To know if it is full transmit check the junction of R9 and the drain of Q8. In transmit it should be close to ground.
Also look at "MOD," (top of C24 or R15). Without modulation in transmit it should be at +12V, with modulation it should kick up towards +24V.
Q8 checked ok, I just ordered another kit and will see how that goes.
Reworking the board is not easy with some parts...
Yes, Clark told me how you can turn any dipole into a 160 meter antenna.
But that would disrupt 80 meter operation.
In my setup it would not be easy to switch between configurations.
At some distances my 80m dipole (average height 110') puts in a better signal than does the quarter-wave vertical tee. I have to go down to the tower and turn a switch and then, back in the shack re-set the remote tuning adjustment to change over. Takes about 5 minutes, so I can't do a "wire array vs 160m dipole" type of test.
Speaking of the tower, I completed the 90' level guy wire replacement last week. Plan to do the 60' next spring when wx warms up. Probably won't do anything at the 30' level any time soon since they still appear to be in good shape. Did the 120' level two years ago.
Thanks Don; from my experience a separate rx antenna is mandatory. Fellows who transmit with good rx antennas are almost always using bad tx antennas. A few years ago I was starting to wonder if the effort for 160 was worth it. I remember some Heavy Metal Rallies where I called CQ forever on 1880 and all the action was on 75. Now I'm glad to have 160 available to me.
Congratulations Don; I think the top two levels are the most important. And as you go down in height, the length of the guys is less.

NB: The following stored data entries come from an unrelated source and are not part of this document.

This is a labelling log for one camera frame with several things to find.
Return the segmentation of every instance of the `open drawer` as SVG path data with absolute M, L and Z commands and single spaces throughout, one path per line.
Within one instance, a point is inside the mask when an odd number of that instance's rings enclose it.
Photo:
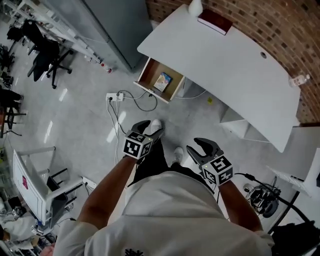
M 172 78 L 164 91 L 160 91 L 154 87 L 154 84 L 162 72 Z M 186 77 L 182 74 L 152 58 L 149 58 L 139 76 L 138 81 L 133 83 L 146 90 L 148 93 L 153 94 L 165 103 L 169 103 L 175 97 L 180 87 L 184 84 L 185 79 Z

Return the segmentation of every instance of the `red sticker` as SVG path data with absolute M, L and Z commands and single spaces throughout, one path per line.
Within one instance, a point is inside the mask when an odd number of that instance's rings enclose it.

I did find one cracked insulator on one of the old guys. It hadn't fallen apart and the part between the two loops of cable that take the compression was still there, so no harm done. There was some rusty deposit of the ceramic at the crack, indicating it wasn't fresh but had been there for a long time. A few years ago I had one insulator to fail in the bottom set. I just left it alone for a couple of years before fixing it, but it was easy to replace. It would suck to have to go all the way up, take one top guys down and fix it, just because of one insulator. It would take 3 round trips up the tower to attach a temporary guy, fix the old one and re-attach it, and then remove the temporary one.
I think my 30-minute brisk walk every evening is what has conditioned me to be able to do the climbing.